* Prompt: Retype, exactly and with both ends included, the lines below from the one containing "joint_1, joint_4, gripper" through the end; omit the pictures.

* The data:
▬▬▬

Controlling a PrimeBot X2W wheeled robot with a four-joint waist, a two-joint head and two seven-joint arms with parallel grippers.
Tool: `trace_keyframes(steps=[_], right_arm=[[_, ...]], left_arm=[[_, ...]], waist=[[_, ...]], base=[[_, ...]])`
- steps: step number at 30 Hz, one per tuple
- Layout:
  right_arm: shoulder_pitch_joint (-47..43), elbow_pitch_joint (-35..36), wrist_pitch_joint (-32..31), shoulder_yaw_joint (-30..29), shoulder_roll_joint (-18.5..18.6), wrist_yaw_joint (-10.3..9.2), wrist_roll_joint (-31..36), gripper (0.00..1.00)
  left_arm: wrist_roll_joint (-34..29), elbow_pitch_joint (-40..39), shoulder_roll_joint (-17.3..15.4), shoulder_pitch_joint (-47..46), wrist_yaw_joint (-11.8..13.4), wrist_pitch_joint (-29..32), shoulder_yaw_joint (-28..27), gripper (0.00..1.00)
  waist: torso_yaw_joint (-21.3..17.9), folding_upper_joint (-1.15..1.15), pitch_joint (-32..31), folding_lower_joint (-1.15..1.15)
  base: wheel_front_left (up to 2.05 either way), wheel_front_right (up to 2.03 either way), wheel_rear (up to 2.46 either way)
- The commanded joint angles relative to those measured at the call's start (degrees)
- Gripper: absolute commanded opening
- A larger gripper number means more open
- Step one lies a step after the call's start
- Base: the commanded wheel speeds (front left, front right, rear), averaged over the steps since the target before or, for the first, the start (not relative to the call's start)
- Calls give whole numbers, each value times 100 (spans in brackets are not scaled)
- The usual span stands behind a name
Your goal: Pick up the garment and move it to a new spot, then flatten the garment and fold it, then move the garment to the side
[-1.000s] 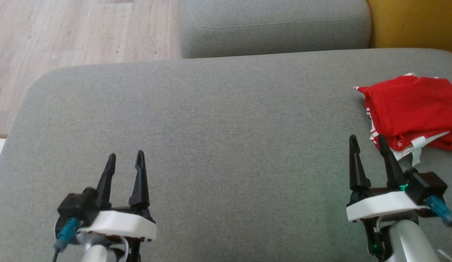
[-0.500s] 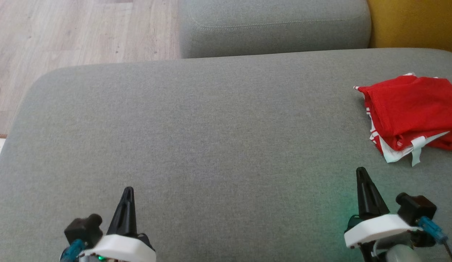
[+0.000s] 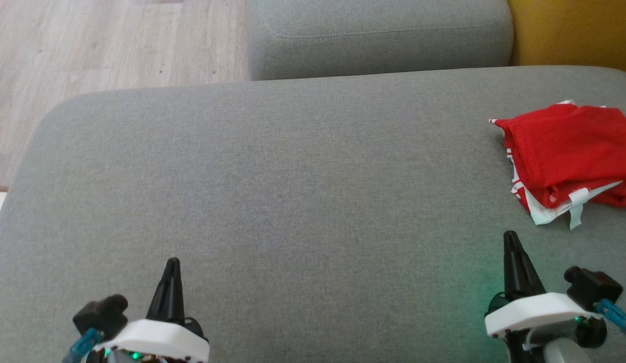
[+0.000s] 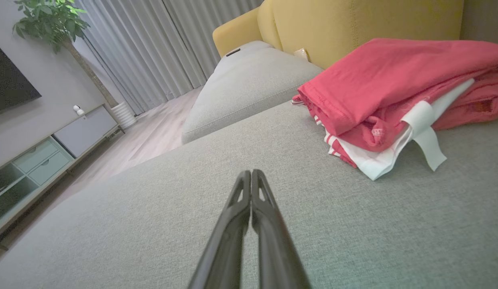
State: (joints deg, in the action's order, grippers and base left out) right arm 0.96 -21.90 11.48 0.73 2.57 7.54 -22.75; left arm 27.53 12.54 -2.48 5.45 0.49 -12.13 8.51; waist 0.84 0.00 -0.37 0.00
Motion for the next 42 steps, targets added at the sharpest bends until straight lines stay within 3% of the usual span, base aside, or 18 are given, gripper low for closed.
trace_keyframes(steps=[1,42], right_arm=[[295,230,-42,-43,9,-1,-170,0],[383,447,-723,-308,18,-3,-2799,0]], left_arm=[[149,-167,-46,-322,-36,29,-102,0],[2673,-50,-107,-641,-332,670,-559,0]], waist=[[-1,0,1,0],[-33,0,22,0]], base=[[0,0,0],[0,0,0]])
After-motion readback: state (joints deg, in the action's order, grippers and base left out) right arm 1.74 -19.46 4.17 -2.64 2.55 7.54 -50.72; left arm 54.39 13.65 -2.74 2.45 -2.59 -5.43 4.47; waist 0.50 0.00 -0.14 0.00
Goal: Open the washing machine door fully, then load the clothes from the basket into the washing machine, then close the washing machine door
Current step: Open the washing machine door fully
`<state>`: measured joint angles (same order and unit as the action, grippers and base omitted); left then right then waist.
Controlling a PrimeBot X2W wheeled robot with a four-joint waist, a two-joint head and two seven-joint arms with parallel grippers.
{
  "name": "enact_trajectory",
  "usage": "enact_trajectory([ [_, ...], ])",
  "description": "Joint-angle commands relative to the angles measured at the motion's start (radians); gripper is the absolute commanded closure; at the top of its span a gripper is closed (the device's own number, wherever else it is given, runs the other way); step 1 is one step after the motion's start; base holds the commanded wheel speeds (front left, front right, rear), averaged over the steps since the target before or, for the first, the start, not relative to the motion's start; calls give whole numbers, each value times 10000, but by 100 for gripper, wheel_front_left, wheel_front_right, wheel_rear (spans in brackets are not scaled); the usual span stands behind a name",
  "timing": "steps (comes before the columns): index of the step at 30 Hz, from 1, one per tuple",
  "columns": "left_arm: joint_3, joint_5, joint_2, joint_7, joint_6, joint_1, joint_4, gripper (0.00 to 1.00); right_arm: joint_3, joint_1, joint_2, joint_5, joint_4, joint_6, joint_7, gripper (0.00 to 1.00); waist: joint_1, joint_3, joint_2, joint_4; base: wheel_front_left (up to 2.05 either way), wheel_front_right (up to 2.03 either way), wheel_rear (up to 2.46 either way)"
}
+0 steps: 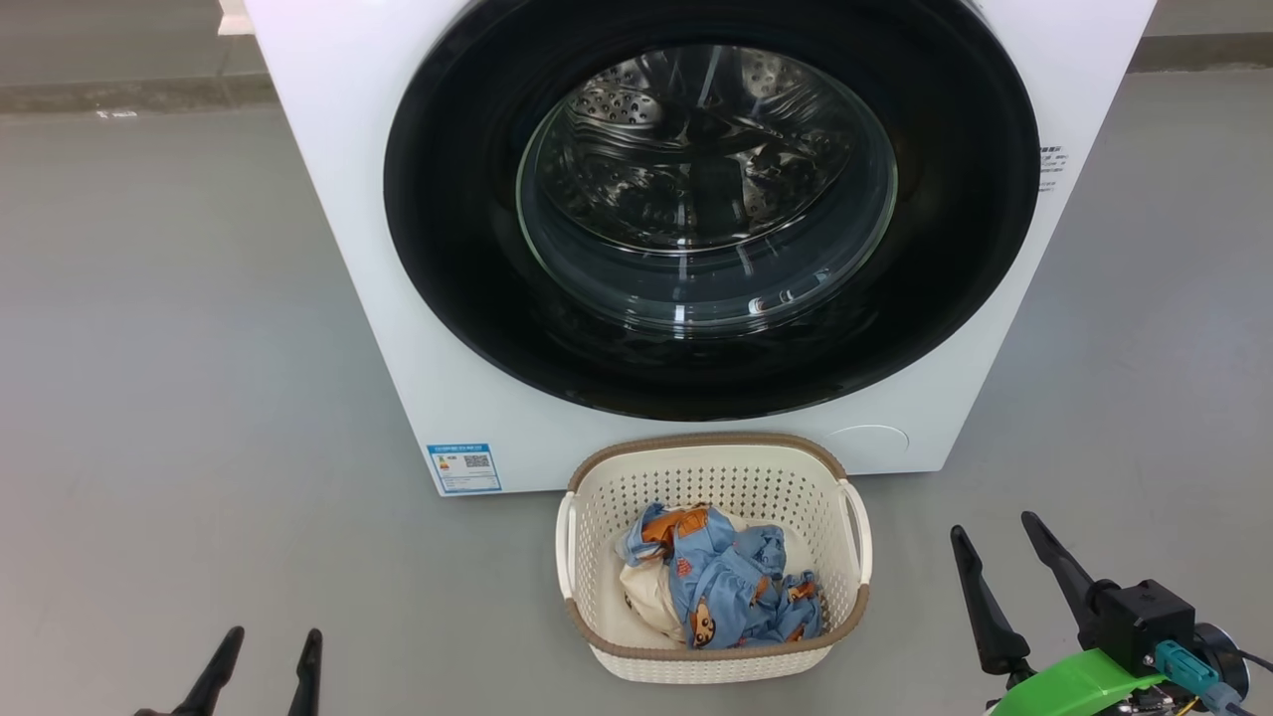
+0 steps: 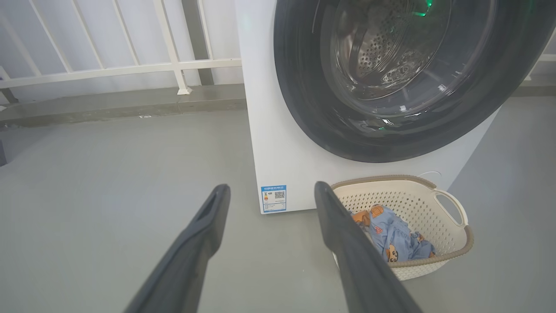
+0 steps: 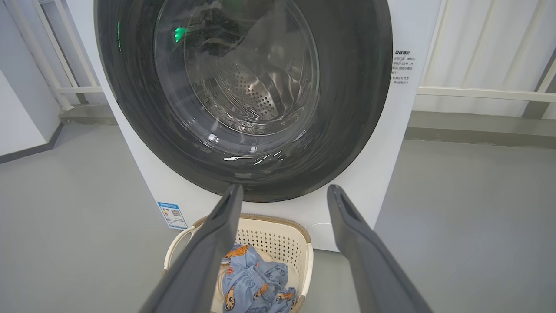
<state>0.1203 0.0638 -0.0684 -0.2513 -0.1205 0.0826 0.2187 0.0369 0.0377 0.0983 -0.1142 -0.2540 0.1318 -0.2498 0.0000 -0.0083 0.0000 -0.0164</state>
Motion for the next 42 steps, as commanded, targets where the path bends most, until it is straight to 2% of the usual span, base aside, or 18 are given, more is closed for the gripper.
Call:
enact_trajectory([
  [1, 402, -54, -83, -105, -35, -332, -193, 0, -288, 349, 101, 111, 250, -11, -120, 0, 0, 1, 0, -4, 22, 22, -45],
  [10, 506, -115, -24, -105, -57, -371, -302, 0, -296, 329, 37, 124, 260, -11, -120, 0, 0, 30, 0, -56, 62, 62, -124],
  [30, 631, -46, 46, -105, -89, -385, -714, 0, -273, 340, 15, 145, 219, -11, -120, 0, 0, 49, 0, -57, 116, 116, -232],
  [42, 550, -112, 73, -105, -98, -322, -650, 0, -280, 312, 9, 132, 260, -11, -120, 0, 0, 61, 0, -49, 37, 37, -73],
])
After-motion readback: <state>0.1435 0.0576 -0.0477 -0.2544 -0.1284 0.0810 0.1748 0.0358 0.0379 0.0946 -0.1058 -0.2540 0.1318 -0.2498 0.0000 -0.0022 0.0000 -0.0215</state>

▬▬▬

* Output for this exercise:
  "columns": "left_arm: joint_3, joint_5, joint_2, joint_7, joint_6, joint_1, joint_4, gripper (0.00 to 1.00); right_arm: joint_3, joint_1, joint_2, joint_5, joint_4, joint_6, joint_7, gripper (0.00 to 1.00); waist: joint_1, joint_3, joint_2, joint_4; base: wheel_front_left (up to 2.05 either way), wheel_front_right (up to 2.03 either way), wheel_rear (up to 2.46 either way)"
}
+0 steps: 
+0 steps: 
+0 steps: 
<state>0.1203 0.0638 -0.0684 -0.2513 -0.1205 0.0826 0.2187 0.0369 0.0377 0.0983 -0.1142 -0.2540 0.1318 -0.2498 0.0000 -0.0083 0.0000 -0.0164</state>
Motion for the next 42 steps, as commanded, targets where the path bends most, until it is straight to 2% of the usual span, base aside, or 18 are given, more is closed for the gripper.
Call:
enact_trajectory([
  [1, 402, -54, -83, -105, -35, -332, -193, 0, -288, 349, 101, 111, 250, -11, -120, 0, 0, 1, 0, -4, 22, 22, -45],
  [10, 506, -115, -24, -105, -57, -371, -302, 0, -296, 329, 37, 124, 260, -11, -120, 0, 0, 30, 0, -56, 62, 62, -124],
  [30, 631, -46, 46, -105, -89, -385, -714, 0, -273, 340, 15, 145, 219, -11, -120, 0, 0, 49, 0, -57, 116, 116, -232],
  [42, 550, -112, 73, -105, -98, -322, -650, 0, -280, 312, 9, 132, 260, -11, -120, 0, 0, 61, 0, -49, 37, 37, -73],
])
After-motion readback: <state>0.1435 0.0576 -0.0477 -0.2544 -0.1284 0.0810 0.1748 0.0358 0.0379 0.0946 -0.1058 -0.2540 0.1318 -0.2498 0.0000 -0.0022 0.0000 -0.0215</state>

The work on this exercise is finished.